Consider a community facing high flood risk from extreme rainfall and storm events. That community can build climate resilience by strengthening its ability to manage that flood risk before water rises and to respond and recover when flooding occurs. To do so, they can use climate adaptation strategies like upgraded stormwater systems and early-warning, evacuation, and response plans. Together, these climate adaptation strategies improve resilience by reducing disruption to homes and essential services and supporting faster recovery after a flood.

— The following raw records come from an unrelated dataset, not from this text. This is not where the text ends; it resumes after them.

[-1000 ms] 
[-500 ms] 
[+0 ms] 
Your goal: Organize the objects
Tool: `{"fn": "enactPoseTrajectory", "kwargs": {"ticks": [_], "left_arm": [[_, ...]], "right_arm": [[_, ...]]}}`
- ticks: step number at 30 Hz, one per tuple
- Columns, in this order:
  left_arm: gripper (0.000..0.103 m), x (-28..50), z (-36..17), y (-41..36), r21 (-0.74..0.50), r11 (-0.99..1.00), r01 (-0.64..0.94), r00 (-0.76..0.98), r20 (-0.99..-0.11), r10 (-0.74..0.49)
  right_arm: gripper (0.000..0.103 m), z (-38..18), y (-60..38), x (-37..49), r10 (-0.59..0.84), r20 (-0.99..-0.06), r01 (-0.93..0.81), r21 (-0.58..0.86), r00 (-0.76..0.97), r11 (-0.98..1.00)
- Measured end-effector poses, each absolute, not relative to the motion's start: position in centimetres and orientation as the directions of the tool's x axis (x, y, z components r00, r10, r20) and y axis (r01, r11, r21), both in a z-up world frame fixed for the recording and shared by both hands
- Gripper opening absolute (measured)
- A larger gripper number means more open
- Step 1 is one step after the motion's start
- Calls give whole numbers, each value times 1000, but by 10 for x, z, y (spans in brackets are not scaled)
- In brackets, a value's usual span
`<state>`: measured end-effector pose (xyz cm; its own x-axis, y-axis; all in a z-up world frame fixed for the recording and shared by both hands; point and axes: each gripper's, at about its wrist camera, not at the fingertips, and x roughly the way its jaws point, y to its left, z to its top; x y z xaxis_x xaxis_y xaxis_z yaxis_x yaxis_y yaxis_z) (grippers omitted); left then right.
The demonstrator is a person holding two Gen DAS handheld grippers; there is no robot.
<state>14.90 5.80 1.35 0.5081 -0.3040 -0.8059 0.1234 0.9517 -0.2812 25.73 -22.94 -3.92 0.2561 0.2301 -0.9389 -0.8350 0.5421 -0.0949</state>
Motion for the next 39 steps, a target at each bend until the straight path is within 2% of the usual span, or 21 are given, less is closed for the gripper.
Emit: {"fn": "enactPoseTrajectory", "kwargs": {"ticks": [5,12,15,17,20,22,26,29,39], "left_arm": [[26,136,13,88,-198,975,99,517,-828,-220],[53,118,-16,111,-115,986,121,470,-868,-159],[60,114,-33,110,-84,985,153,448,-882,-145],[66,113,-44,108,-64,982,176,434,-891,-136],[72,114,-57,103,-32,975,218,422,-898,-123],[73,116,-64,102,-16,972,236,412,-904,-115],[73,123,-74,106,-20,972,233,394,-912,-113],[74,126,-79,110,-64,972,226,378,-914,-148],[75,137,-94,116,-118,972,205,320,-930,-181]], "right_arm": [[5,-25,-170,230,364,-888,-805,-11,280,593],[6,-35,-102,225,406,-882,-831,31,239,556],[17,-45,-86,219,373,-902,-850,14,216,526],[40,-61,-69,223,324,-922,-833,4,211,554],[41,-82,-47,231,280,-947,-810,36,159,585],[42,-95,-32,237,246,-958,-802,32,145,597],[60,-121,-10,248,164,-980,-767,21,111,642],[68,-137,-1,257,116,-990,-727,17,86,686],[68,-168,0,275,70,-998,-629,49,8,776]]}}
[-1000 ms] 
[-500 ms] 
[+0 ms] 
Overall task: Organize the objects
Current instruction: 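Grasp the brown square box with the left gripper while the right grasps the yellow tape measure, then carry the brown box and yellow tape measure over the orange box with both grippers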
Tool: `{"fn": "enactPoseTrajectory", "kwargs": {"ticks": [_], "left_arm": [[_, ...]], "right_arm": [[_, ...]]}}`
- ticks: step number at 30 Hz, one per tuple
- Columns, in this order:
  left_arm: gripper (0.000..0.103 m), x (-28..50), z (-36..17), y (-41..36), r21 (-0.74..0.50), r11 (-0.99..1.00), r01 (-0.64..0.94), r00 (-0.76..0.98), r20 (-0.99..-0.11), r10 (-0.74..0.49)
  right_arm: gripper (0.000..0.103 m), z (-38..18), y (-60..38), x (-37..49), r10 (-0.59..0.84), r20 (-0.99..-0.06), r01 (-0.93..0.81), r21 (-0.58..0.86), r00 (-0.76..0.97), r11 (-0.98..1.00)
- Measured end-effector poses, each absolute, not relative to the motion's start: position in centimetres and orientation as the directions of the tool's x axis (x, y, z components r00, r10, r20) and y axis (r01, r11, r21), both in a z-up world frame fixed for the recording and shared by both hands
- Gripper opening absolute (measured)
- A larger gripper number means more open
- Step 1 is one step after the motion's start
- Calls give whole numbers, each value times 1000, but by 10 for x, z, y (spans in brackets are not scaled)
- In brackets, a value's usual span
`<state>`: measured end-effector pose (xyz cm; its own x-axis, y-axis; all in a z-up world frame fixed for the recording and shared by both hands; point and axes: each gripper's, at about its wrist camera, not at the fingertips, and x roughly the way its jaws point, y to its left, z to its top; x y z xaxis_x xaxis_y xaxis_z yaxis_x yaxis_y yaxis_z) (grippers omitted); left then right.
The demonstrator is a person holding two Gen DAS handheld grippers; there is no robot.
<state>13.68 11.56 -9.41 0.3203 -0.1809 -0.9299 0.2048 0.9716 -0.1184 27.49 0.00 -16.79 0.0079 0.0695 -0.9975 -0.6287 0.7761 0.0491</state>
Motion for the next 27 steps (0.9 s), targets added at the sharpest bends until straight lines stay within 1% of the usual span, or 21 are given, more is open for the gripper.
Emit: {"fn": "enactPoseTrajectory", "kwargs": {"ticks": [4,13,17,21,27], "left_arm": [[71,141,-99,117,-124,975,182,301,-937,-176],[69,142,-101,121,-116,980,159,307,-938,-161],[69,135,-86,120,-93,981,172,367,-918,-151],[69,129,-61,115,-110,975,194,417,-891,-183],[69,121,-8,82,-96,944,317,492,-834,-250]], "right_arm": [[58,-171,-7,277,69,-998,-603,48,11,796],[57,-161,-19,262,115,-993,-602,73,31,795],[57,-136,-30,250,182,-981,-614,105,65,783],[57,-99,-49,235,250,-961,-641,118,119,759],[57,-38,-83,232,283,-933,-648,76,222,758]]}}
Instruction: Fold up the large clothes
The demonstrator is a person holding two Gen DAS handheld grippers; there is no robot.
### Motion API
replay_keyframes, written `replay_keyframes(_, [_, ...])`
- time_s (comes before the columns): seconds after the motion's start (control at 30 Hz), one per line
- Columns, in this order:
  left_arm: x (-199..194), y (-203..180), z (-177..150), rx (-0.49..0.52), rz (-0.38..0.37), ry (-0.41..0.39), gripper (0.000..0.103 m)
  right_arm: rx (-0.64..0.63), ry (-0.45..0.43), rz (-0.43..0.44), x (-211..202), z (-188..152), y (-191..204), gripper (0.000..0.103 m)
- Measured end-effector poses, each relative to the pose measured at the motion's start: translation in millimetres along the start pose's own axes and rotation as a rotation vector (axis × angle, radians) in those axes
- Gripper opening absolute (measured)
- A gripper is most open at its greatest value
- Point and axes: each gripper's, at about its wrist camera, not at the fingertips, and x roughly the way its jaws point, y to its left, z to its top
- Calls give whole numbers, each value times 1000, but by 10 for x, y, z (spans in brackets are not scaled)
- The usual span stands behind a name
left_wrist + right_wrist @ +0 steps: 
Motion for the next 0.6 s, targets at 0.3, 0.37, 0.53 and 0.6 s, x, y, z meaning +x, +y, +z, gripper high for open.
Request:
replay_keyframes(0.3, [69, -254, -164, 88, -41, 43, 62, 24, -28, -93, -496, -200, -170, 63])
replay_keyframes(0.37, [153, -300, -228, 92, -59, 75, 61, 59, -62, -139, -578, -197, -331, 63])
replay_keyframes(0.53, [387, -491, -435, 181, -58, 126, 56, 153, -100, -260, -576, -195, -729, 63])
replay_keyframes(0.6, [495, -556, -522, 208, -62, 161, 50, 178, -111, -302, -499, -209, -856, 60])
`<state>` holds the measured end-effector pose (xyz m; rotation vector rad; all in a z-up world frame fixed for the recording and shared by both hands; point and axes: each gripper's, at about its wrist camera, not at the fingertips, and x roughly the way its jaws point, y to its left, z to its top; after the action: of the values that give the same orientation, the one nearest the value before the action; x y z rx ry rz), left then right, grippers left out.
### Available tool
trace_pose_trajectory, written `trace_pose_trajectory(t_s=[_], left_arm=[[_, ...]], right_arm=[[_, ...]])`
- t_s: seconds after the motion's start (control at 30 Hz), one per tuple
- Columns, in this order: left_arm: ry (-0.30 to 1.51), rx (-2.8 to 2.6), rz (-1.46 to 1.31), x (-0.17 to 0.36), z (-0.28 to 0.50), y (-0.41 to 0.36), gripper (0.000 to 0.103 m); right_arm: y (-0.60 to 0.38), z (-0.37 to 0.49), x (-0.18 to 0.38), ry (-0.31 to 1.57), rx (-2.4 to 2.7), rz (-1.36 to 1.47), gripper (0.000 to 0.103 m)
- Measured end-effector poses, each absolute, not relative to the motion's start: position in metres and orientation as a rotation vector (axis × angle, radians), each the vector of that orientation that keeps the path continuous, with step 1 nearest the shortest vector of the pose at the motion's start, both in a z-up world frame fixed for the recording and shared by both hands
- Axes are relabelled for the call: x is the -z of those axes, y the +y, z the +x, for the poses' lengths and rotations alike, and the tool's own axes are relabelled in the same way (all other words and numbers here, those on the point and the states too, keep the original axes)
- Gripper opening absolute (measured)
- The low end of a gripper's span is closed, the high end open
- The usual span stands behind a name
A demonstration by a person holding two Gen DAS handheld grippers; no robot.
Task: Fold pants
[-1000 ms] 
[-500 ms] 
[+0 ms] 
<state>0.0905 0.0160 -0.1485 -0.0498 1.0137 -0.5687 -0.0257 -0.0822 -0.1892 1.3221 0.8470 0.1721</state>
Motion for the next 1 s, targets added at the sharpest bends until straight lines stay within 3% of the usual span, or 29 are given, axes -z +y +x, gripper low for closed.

Climate resilience vs climate adaptation
You may have heard climate resilience and climate adaptation used hand-in-hand or interchangeably, but they are not the same thing. Climate adaptation is the continuous process of making our systems better able to withstand climate challenges and climate resilience is the result. We can use climate adaptation to manage climate risks, and how well we manage climate risks determines how climate resilient we are.
But climate adaptation is not the only way we build resilience. Sometimes taking actions for other reasons, like improving health, affordability, or quality of life can also strengthen climate resilience. For example, improving your cardiovascular health for health reasons or upgrading home insulation to reduce energy-related cooling costs can make you more resilient to climate hazards like extreme heat.
Why is climate resilience important?
Climate resilience is a quality that can help us live well in a changing climate and a useful indicator of how well or poorly climate adaptation approaches are working. An important part of building climate resilience is knowing our current resilience level. If a climate hazard struck today, how well could we endure and bounce back? If we have done the work to manage climate risks through climate adaptation, we can probably get back to normal quite quickly. If not, it might take longer to rebuild and recover.
For instance, climate resilience can be the difference between returning home quickly after a flood because the house was sufficiently flood-proofed, or spending months navigating repairs, temporary housing, and financial strain. That is why it helps to look at the aspects of your life that are vulnerable, whether they are physical safety, finances, social support, or access to essential services, and strengthen them before a hazard hits.
Successful climate resilience does not mean a return to “normal,” especially when the baseline itself is shifting due to climate change. By becoming resilient, we are becoming more comfortable in a “new normal,” where climate conditions are hotter, drier, wetter, more extreme, or more volatile than what we were used to.